Par exemple, le numérique, avec le développement des réseaux, le raccordement… Bien sûr, le numérique rend un territoire plus attractif en terme d’activité économique, mais il est également un outil important pour maintenir le lien social et familial. La question de l’accès aux services publics et en particulier à la santé me semble aussi centrale, en particulier face à la désertification médicale qui touche certaines zones de montagne. Il me semble qu’il y a des collaborations et des coordinations à mettre en place, par exemple entre les stations thermales, qui pourraient se tourner vers des activités de prévention, et les maisons de santé. Il faut faire bouger les lignes pour que chaque activité ne reste pas dans son silo.
Du côté de la mobilité, l’Anem souhaite contribuer aux réflexions dans le cadre du plan de relance, notamment en terme d’investissements liés au ferroviaire qui pourrait réirriguer nos territoires de montagne. Il y a par ailleurs de gros enjeux autour de l’économie pastorale, et nous sommes très attentifs au nouveau pacte financier de la PAC qui portera sur la période 2021-2027.
Sur la question des prédateurs, si je prends le cas de l’ours, nous souhaitons qu’absolument aucun ours supplémentaire ne soit réintroduit, et nous voulons pouvoir aller, sur une année pastorale, au bout de la procédure « ours à problèmes », c’est-à-dire que ceux qui sont identifiés comme tels puissent être retirés de ces estives où leur présence n’est pas compatible avec l’activité pastorale.

Enfin, le sujet de la facilitation de l’entretien des cours d’eaux à caractère torrentiel me semble important : aujourd’hui, leur entretien est soumis à déclaration, voire à autorisation, avec des dossiers fastidieux à remplir qui peuvent décourager les maires, l’interco ou le syndicat qui en a la charge, tout comme les riverains lorsque le cours d’eau traverse leur propriété.

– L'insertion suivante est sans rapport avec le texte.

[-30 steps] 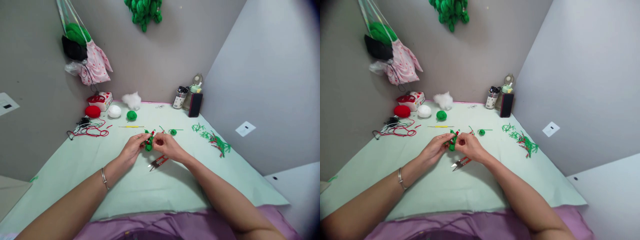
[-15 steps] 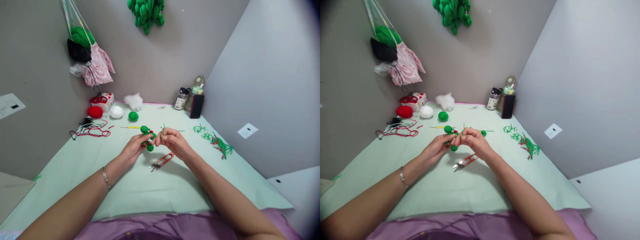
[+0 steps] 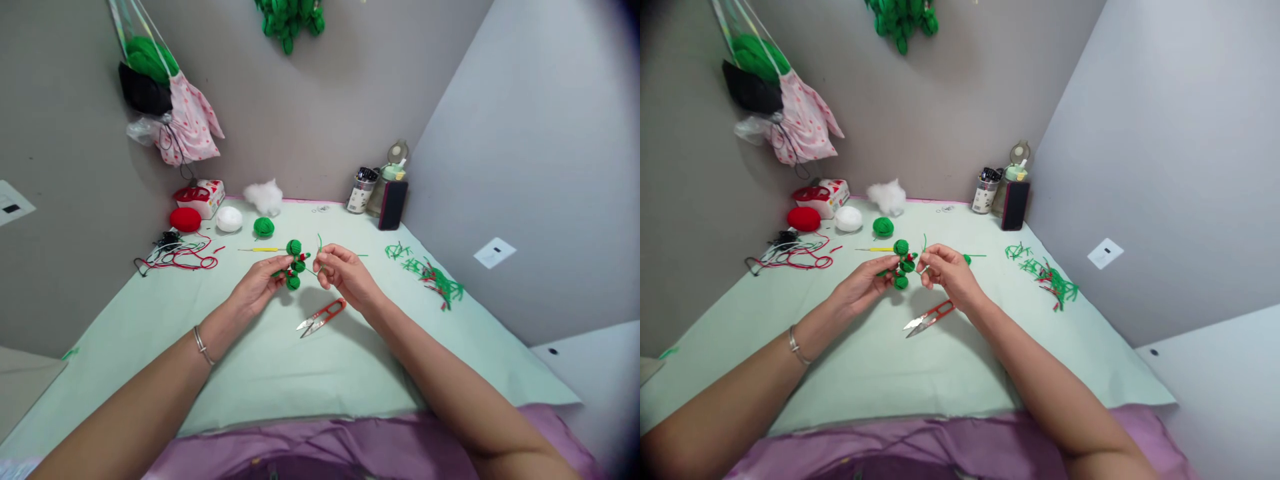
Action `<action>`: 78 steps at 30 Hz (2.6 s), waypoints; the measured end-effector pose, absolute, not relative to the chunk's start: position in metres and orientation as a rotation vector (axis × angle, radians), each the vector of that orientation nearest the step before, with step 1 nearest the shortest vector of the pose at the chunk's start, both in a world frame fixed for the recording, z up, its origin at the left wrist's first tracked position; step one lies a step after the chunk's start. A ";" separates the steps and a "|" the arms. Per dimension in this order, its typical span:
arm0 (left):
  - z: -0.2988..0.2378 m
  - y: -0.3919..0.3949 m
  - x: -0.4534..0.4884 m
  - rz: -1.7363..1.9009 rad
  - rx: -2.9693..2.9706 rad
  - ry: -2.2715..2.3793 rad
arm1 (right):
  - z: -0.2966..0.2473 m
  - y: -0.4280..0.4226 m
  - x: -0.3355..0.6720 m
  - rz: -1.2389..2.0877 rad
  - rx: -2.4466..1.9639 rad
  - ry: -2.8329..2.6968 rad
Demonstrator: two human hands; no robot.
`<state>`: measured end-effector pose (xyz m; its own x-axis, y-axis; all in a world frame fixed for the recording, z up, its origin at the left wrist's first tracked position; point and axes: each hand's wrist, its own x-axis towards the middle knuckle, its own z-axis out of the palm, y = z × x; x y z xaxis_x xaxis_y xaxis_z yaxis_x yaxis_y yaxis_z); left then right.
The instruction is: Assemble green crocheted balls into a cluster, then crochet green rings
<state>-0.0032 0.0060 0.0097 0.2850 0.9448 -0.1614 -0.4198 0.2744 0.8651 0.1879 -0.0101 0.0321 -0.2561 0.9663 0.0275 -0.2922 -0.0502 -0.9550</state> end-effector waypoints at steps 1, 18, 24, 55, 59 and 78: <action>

Il faut absolument qu’on arrive à simplifier ces procédures administratives, beaucoup trop longues et complexes, de manière à en permettre l’entretien régulier, pour éviter des inondations dangereuses et meurtrières. Durant ce mandat, j’ai envie de remettre du bon sens sur certains sujets qui peuvent donner lieu à des oppositions dogmatiques faisant abstraction de la réalité du quotidien.

 

Au niveau du calendrier, quelles sont les échéances à venir ?

Nous attendons avec impatience le programme montagne de l’ANCT, qui doit être présenté « prochainement », selon le Premier ministre. C’est quand exactement, prochainement ? Nous attendons aussi la loi 3D, et quelle chance si on écopait d’un 4ème D pour décomplexification ! Depuis que je suis élue, je ne compte plus les votes sur des ordonnances pour permettre de simplifier les procédures administratives. Mais plus on vote ces ordonnances pour autoriser le gouvernement à simplifier, plus dans les territoires, on nous dit que c’est compliqué…

 

Quelles sont les conséquences de la crise sanitaire et de la deuxième vague pour les territoires que représente l’Anem ?

Durant les vacances d’été, les Français qui ont reporté des projets de vacances à l’étranger ou dans des destinations balnéaires potentiellement surfréquentées ont pu redécouvrir nos territoires. C’est une bonne chose, même si cela pose des questions de pédagogie et d’éducation sur les comportements à avoir pour défendre un tourisme adapté à ces zones là ; ne pas s’approcher des bêtes, ne pas polluer, etc… Et cela a permis de soutenir l’activité économique sur ces territoires, qui s’est à nouveau réduite depuis septembre.

Aujourd’hui, personne ne peut ignorer la situation sanitaire ; je suis inquiète et je comprends le couvre-feu, je comprends qu’il faille, peut-être, des mesures plus sévères. Nos territoires sont parfois confrontés à de la désertification médicale, on a donc grand intérêt à ce que le virus ne circule pas de façon trop active. Si c’est cela qu’il faut pour nous permettre de ne pas dégrader davantage la saison de ski qui s’annonce, si cela permet de pouvoir circuler pour les vacances de Noël… Au-delà des mesures collectives qui seront prises par le gouvernement pour « serrer la vis », chacun doit, de toute façon, faire preuve de responsabilité individuelle.